■ **Task instructions**: Reproduce all the records word for word. Omit images.

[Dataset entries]
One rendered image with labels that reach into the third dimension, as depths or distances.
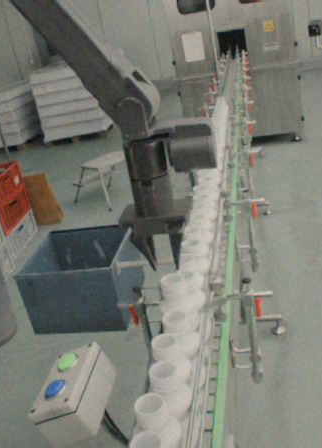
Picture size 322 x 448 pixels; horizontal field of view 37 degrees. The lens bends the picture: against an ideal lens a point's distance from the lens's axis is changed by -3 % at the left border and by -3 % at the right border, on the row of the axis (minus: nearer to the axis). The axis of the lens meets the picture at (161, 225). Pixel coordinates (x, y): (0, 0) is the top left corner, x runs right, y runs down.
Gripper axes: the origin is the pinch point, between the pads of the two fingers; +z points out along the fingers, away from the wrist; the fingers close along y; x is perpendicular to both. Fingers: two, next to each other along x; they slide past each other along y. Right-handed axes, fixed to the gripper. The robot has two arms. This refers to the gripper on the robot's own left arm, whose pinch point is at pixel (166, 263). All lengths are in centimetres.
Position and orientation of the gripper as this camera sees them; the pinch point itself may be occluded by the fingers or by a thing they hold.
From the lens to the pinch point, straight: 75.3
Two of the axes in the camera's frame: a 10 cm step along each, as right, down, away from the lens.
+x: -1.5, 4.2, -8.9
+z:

■ **Finished exercise**:
One rendered image with labels that reach into the third dimension, as depths or distances.
Picture size 322 x 448 pixels; horizontal field of view 37 degrees. The lens bends the picture: against an ideal lens a point's distance from the lens's axis is changed by -3 % at the left border and by -3 % at the right border, on the row of the axis (minus: nearer to the axis). The axis of the lens meets the picture at (161, 225). Pixel coordinates (x, y): (0, 0) is the top left corner, x runs right, y runs down.
Gripper axes: the origin is the pinch point, between the pads of the two fingers; +z points out along the fingers, away from the wrist; the fingers close along y; x is perpendicular to both. Fingers: two, next to each other along x; they slide past each other along y. Right-handed axes, fixed to the gripper. The robot has two arms. This refers to the gripper on the robot's own left arm, whose pinch point is at pixel (166, 263). All lengths are in centimetres.
Position and orientation of the gripper as this camera sees them; the pinch point itself may be occluded by the fingers or by a thing they hold.
From the lens to the pinch point, straight: 75.3
Two of the axes in the camera's frame: a 10 cm step along each, as right, down, away from the lens.
+x: -1.5, 4.2, -8.9
+z:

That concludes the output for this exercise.